Personally, I’ve never quite understood why evangelicals, in my experience, typically argue that a newly-discovered lost letter of Paul should not be viewed as canonical. For starters, consider what Peter says about Paul’s writings: “Just as our beloved brother Paul also wrote to you according to the wisdom given him, as he does in all his letters when he speaks in them of these matters” (2 Pet. 3:16). This verse is often cited as supporting the apostle Paul’s divine inspiration – and it’s an inspiration that’s present in all his letters. So why would this not include 3 Corinthians?

Some get hung up on the idea that God would allow his word to be hidden for such a long period of time. Why would God do that? Beats me, but at the same time, it’s not like this would be entirely unprecedented. In the Old Testament, God allowed the Book of the Law to be lost and forgotten for a significant amount of time (2 Kings 22). And when Josiah discovered it, he didn’t respond by saying, “Well, surely this can’t be authoritative, because God would never have allowed his word to be hidden for so long.” Instead, he responded by submitting himself to it.

Last week, I read a short article from Baptist Press by a guy named Rob Phillips. Citing Craig Blomberg, Phillips outlines three major criteria for canonicity: apostolicity, catholicity (i.e. universality), and orthodoxy. He argues that while 3 Corinthians could pass the tests of apostolicity and orthodoxy, it would fail the test of catholicity, since the letter was apparently not widely circulated among Christians.

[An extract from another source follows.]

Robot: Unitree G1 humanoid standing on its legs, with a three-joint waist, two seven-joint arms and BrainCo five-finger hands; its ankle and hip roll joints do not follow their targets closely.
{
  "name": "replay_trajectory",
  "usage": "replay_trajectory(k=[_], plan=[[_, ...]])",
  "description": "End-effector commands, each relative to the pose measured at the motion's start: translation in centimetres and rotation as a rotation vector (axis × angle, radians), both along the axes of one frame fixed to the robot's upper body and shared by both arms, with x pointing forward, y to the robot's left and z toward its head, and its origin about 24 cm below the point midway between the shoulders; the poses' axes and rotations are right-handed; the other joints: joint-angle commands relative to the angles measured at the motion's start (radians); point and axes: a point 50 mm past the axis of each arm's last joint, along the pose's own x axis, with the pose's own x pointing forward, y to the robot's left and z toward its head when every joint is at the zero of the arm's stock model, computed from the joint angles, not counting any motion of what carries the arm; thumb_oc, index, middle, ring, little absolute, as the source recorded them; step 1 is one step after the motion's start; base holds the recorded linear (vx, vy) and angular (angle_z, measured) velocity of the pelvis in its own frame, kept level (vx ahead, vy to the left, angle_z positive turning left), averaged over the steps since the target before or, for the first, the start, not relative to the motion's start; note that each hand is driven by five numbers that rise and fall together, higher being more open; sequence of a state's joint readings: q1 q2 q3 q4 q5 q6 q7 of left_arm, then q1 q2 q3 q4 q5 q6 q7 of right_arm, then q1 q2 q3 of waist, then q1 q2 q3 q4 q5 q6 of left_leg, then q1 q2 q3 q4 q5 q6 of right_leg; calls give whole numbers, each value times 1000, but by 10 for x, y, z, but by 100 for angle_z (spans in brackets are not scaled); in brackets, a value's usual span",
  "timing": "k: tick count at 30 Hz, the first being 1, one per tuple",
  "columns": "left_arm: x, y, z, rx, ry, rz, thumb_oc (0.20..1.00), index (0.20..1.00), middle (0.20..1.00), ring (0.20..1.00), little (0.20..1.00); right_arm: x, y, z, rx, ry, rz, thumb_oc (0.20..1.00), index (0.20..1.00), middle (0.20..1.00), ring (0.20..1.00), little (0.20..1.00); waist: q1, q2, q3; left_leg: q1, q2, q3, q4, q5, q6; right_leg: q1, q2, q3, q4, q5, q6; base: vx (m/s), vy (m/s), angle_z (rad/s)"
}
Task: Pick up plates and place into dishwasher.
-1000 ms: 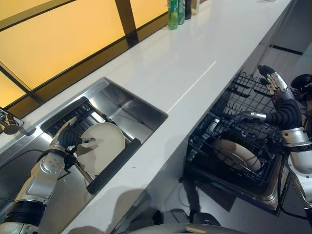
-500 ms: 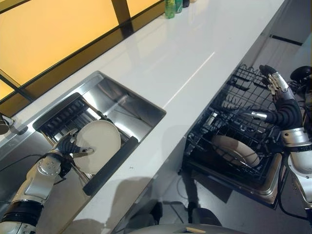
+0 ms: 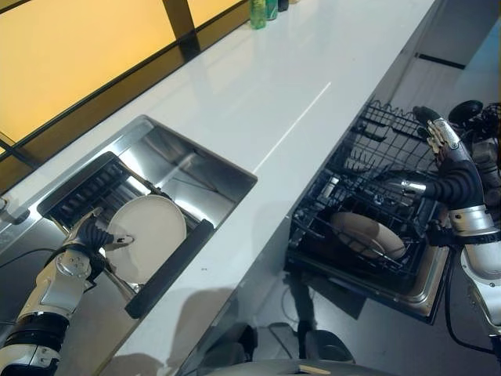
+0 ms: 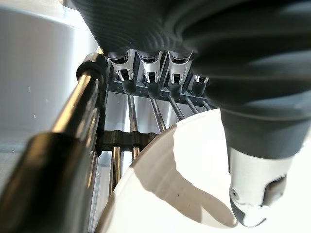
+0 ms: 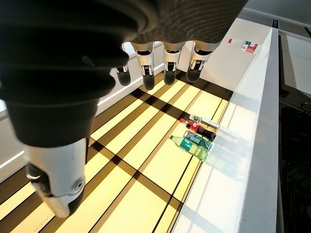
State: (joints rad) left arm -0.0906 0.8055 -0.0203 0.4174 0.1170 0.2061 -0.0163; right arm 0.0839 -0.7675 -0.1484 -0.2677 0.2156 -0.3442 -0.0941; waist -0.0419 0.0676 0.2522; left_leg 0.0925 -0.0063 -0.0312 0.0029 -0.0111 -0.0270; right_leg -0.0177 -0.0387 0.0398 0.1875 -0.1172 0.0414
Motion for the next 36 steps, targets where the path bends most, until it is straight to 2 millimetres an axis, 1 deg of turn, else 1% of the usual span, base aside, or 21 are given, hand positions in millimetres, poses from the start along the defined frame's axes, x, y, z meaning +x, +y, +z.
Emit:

And that’s a pretty fair point, but at the same time, I’m inclined to ask who in the patristic period ever said that catholicity was a standard for canonicity, and why did they say that? Whence came the assumption that a writing must be widely circulated before it’s to be considered divinely inspired? What’s the logic there? Paul’s letters were divinely inspired because of the God-given apostolic wisdom in which they were written, not because of how many Christians had read them. They were inspired as soon as they were penned and before they ever traveled a mile.

I’m using the categories of canonicity and inspiration interchangeably here, but Michael Kruger distinguishes these, at least with respect to the apostolic period:
“. . . it seems best to refer to these lost apostolic writings as ‘inspired books’ or perhaps even as ‘Scripture.’ In regard to the latter term, this would be the one instance, contra Sundberg, where there is a legitimate distinction between Scripture and canon. But this distinction is only applicable to the narrow foundational and redemptive-historical period of the apostles . . .” (Canon Revisited, p. 96).
But if Kruger affirms that the lost letters were “inspired books,” then I wonder what he would say about the canonical status of these letters in the event that they were newly discovered. Are they still inspired, or were they only inspired for a limited time? And if they’re still inspired – God-breathed – then why should they not be considered canonical?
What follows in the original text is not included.